The case stems from the 2013 arrest of a Framingham man caught in a legal twilight zone: He was permitted by the state to grow medicinal pot in his home, but was collared for distribution when police stumbled upon how many plants he had in his basement.
“This is an area of the law that is unclear, that is unconstitutionally vague, and as a result our client’s rights were violated,” said Hopkinton attorney Allison Callahan, who successfully petitioned the case to the Supreme Judicial Court.
Some medical marijuana patients can grow enough pot for a 60-day supply under vague state rules that do not denote exactly how many plants patients can grow — leaving police and the court system to guess at patients’ intentions.
In September 2013, Framingham police responded to a report of a home invasion. Officers arrived, searched the house and found 22 marijuana plants growing in the basement. The resident who made the call, Joshua Richardson, told cops he had a medical marijuana license with a hardship permit to grow, but he was arrested for unlawful possession and possession with the intent to distribute.
At trial, a police detective told the court that the plants would yield much more than the allowed 10 ounces of marijuana per 60 days. An expert for the defense countered that many of Richardson’s plants would not have yielded usable marijuana for various reasons, such as the unknown gender of the plants, their strain, and the quality of growing conditions. The defense expert said Richardson would have been lucky to get 10 ounces from the plants.
In August 2015, a jury convicted Richardson, who was sentenced to 18 months in jail.
The case before the SJC argues the regulations of the medical marijuana law are “unconstitutionally vague” — they do not state how many plants are too many, in effect leaving patients “open to prosecution if they mistakenly grow too many plants or yield too much marijuana.”
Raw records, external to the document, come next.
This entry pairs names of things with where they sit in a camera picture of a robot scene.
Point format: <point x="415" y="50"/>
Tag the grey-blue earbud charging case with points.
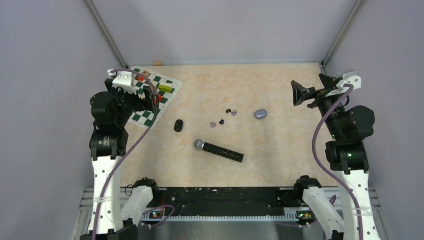
<point x="260" y="114"/>

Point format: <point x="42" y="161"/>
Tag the black microphone silver head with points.
<point x="219" y="151"/>

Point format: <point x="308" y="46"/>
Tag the black earbud charging case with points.
<point x="179" y="125"/>

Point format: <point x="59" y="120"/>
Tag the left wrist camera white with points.
<point x="124" y="81"/>

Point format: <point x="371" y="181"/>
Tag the yellow-green block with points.
<point x="165" y="88"/>

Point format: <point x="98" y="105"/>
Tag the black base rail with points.
<point x="226" y="201"/>

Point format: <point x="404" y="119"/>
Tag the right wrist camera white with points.
<point x="337" y="85"/>

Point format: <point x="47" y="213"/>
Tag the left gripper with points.
<point x="142" y="104"/>

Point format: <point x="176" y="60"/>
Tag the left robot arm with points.
<point x="111" y="111"/>

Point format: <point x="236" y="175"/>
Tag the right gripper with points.
<point x="300" y="93"/>

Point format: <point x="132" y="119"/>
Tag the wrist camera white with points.
<point x="124" y="81"/>
<point x="337" y="85"/>

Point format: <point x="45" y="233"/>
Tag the cork piece at wall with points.
<point x="157" y="64"/>

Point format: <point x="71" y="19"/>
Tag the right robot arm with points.
<point x="338" y="148"/>

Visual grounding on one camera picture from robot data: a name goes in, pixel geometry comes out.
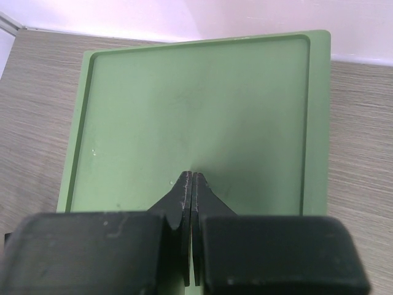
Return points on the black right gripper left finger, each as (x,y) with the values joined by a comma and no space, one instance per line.
(124,252)

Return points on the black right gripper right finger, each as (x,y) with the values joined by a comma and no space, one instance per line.
(241,254)

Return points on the green drawer cabinet shell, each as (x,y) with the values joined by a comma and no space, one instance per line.
(250,113)

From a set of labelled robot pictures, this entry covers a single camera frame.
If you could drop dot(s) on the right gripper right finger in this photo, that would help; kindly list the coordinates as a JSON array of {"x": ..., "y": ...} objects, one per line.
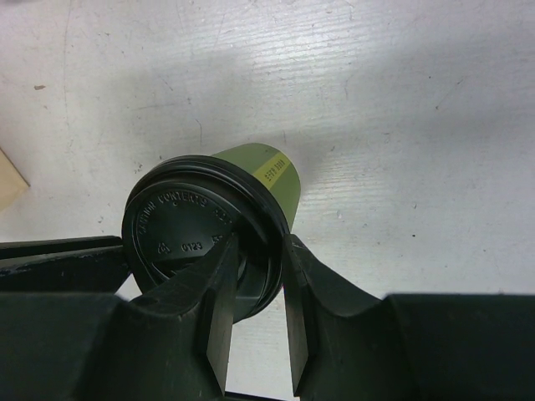
[{"x": 345, "y": 344}]

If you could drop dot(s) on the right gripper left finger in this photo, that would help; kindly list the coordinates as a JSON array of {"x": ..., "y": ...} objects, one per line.
[{"x": 171, "y": 343}]

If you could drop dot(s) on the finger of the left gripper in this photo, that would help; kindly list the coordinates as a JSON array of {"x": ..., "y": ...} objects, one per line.
[{"x": 88, "y": 264}]

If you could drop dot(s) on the black plastic cup lid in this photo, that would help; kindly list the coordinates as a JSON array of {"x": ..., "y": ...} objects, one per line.
[{"x": 182, "y": 208}]

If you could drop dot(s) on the green paper coffee cup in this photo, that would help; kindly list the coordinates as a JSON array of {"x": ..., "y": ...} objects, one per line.
[{"x": 272, "y": 168}]

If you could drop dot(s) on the brown paper bag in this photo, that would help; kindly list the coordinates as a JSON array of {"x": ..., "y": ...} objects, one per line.
[{"x": 12, "y": 183}]

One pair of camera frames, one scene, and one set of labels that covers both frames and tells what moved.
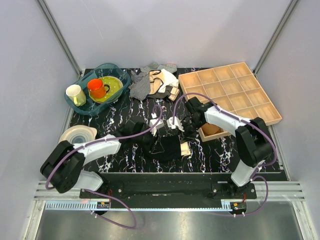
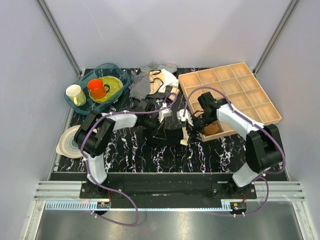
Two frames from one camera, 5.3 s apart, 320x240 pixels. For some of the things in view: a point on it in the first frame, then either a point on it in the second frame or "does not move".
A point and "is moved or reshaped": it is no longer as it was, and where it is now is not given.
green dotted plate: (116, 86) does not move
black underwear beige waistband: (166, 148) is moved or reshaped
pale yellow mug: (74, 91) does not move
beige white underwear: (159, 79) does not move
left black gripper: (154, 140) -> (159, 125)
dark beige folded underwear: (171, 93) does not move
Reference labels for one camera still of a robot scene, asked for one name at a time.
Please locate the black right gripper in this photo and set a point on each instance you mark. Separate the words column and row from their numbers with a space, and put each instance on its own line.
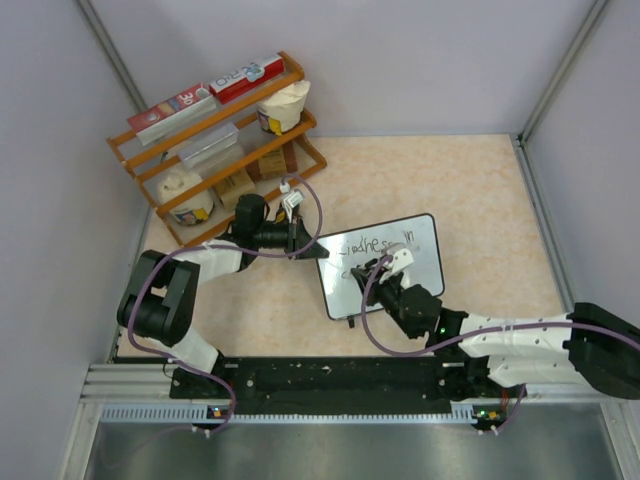
column 377, row 286

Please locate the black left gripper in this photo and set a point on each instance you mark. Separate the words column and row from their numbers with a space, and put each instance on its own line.
column 297, row 236

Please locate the black framed whiteboard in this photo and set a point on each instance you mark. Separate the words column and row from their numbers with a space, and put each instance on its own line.
column 353, row 248

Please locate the black yellow drink can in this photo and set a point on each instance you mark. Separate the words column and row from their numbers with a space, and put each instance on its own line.
column 284, row 213

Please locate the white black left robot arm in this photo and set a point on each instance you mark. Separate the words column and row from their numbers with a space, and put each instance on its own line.
column 159, row 300

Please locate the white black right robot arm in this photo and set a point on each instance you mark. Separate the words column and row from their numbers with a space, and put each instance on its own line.
column 586, row 346

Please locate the orange wooden shelf rack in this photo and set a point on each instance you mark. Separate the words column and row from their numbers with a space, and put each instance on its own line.
column 147, row 165

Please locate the clear plastic box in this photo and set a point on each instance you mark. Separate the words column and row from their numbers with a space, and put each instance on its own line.
column 207, row 144

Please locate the white paper bag right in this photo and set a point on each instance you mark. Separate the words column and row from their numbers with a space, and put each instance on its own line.
column 281, row 112

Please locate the red white foil box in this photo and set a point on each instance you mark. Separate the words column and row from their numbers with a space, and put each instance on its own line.
column 248, row 77

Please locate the red grey wrap box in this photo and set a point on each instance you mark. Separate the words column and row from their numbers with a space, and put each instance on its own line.
column 168, row 115

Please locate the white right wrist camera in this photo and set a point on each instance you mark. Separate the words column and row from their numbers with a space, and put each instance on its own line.
column 401, row 259

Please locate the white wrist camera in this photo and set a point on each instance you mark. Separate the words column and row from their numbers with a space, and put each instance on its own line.
column 291, row 198
column 401, row 259

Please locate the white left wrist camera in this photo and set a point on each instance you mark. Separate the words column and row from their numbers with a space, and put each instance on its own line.
column 291, row 198

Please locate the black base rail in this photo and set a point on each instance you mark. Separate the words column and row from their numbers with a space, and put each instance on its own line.
column 342, row 385

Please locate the aluminium frame rail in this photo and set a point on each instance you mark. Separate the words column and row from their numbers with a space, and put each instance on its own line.
column 127, row 383

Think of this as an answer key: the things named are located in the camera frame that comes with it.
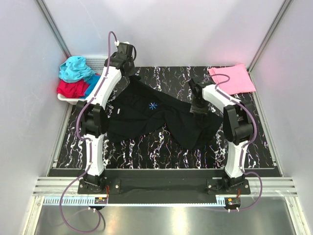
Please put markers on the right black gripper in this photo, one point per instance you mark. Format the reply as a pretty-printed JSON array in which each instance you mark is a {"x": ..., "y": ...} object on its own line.
[{"x": 193, "y": 109}]

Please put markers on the black t shirt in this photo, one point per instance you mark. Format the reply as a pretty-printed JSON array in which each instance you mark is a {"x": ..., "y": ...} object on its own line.
[{"x": 139, "y": 110}]

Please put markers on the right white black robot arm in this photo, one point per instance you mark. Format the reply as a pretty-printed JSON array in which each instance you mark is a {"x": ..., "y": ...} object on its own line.
[{"x": 239, "y": 128}]

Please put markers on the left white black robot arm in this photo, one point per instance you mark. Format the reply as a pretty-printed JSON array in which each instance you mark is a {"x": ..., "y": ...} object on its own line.
[{"x": 92, "y": 122}]

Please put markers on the black marble pattern mat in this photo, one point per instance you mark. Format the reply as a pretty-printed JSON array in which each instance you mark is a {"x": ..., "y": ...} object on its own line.
[{"x": 156, "y": 150}]

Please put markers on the folded pink t shirt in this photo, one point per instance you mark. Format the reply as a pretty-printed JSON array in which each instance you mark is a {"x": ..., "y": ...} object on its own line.
[{"x": 232, "y": 80}]

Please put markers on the right orange connector box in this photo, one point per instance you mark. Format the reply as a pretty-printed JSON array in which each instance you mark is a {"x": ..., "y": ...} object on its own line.
[{"x": 233, "y": 203}]

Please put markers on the orange connector box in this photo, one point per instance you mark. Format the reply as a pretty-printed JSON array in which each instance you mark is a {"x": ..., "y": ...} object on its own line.
[
  {"x": 101, "y": 200},
  {"x": 233, "y": 203}
]

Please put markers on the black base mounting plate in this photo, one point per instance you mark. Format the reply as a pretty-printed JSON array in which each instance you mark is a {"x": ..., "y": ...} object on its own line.
[{"x": 162, "y": 196}]

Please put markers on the white plastic basket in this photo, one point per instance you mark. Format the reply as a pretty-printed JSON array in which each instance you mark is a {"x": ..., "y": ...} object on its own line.
[{"x": 96, "y": 63}]

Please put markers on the red t shirt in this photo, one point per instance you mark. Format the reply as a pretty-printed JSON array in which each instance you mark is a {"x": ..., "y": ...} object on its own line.
[{"x": 72, "y": 90}]

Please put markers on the light blue t shirt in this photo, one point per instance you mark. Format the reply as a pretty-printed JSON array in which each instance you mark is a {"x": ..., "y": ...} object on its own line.
[{"x": 74, "y": 69}]

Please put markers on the left orange connector box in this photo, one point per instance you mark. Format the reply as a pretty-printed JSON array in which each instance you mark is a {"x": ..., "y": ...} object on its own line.
[{"x": 101, "y": 200}]
“These basic policy decisions were impermissibly left in the hands of police, judges and the jury,” Callahan wrote.
Michael Maloney, a criminal defense attorney who also specializes in marijuana compliance, said if the SJC rules that the portion of the law is unconstitutional, it would “have an enormous ripple effect in the cannabis industry.”
“Realistically the law has to provide more clarity for patients,” Maloney said. “This is a strong, credible case.”